Data excerpt:
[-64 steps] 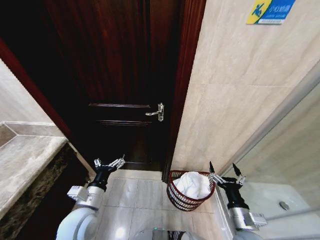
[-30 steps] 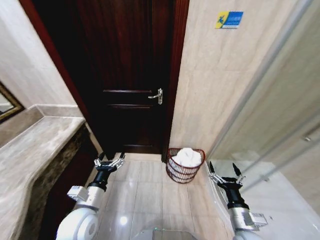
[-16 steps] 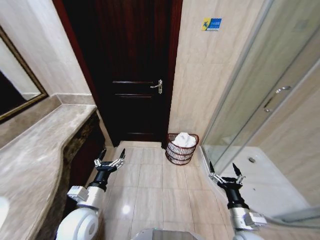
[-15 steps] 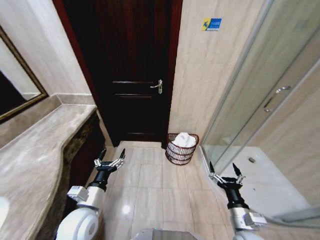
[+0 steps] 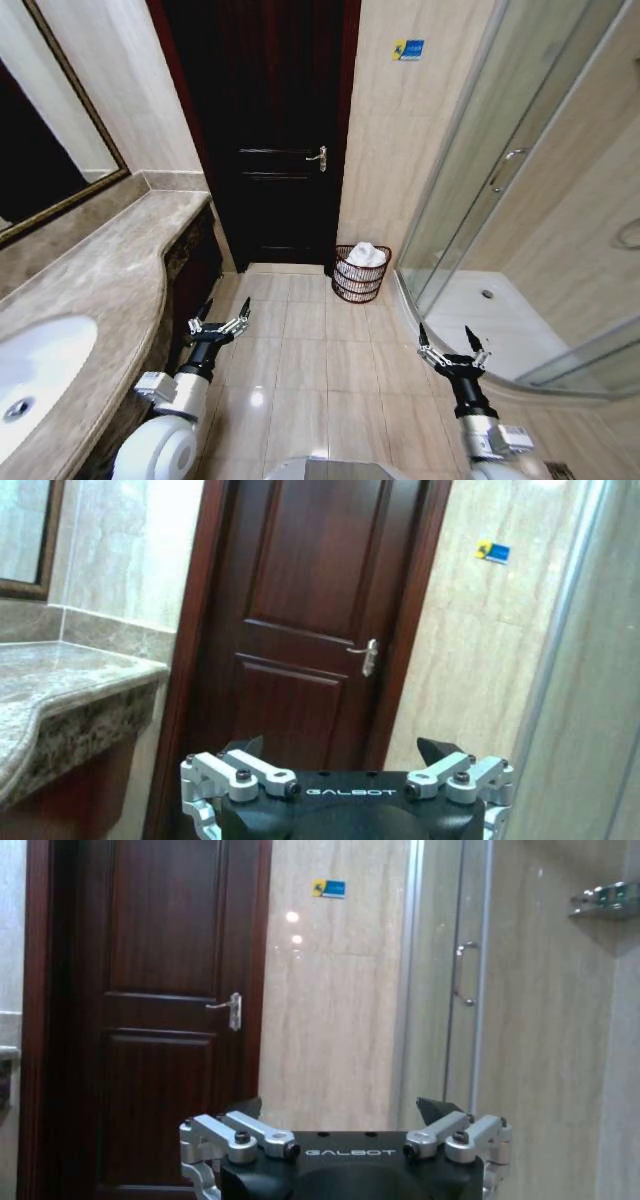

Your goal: Discard the used towel into the hamper.

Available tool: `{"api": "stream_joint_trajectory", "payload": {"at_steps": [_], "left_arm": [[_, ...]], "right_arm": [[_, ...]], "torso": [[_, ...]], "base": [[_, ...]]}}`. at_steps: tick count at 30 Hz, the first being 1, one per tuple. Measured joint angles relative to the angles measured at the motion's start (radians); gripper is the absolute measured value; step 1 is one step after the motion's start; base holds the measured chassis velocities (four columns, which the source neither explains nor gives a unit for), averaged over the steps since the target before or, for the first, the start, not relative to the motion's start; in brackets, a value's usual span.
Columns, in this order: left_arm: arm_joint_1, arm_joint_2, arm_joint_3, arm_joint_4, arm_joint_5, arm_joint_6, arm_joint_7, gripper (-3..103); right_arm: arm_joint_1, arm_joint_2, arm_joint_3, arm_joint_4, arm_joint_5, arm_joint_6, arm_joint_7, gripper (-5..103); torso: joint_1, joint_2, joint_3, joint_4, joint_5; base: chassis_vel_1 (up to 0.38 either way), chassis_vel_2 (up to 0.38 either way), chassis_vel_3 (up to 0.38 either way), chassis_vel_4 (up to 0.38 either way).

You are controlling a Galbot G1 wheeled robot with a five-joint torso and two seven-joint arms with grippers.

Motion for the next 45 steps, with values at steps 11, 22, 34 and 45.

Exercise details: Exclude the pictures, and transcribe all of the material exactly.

Expected output:
[-64 steps] 
[-30 steps] 
[-16 steps] 
[-15 steps] 
[+0 steps] 

Your goal: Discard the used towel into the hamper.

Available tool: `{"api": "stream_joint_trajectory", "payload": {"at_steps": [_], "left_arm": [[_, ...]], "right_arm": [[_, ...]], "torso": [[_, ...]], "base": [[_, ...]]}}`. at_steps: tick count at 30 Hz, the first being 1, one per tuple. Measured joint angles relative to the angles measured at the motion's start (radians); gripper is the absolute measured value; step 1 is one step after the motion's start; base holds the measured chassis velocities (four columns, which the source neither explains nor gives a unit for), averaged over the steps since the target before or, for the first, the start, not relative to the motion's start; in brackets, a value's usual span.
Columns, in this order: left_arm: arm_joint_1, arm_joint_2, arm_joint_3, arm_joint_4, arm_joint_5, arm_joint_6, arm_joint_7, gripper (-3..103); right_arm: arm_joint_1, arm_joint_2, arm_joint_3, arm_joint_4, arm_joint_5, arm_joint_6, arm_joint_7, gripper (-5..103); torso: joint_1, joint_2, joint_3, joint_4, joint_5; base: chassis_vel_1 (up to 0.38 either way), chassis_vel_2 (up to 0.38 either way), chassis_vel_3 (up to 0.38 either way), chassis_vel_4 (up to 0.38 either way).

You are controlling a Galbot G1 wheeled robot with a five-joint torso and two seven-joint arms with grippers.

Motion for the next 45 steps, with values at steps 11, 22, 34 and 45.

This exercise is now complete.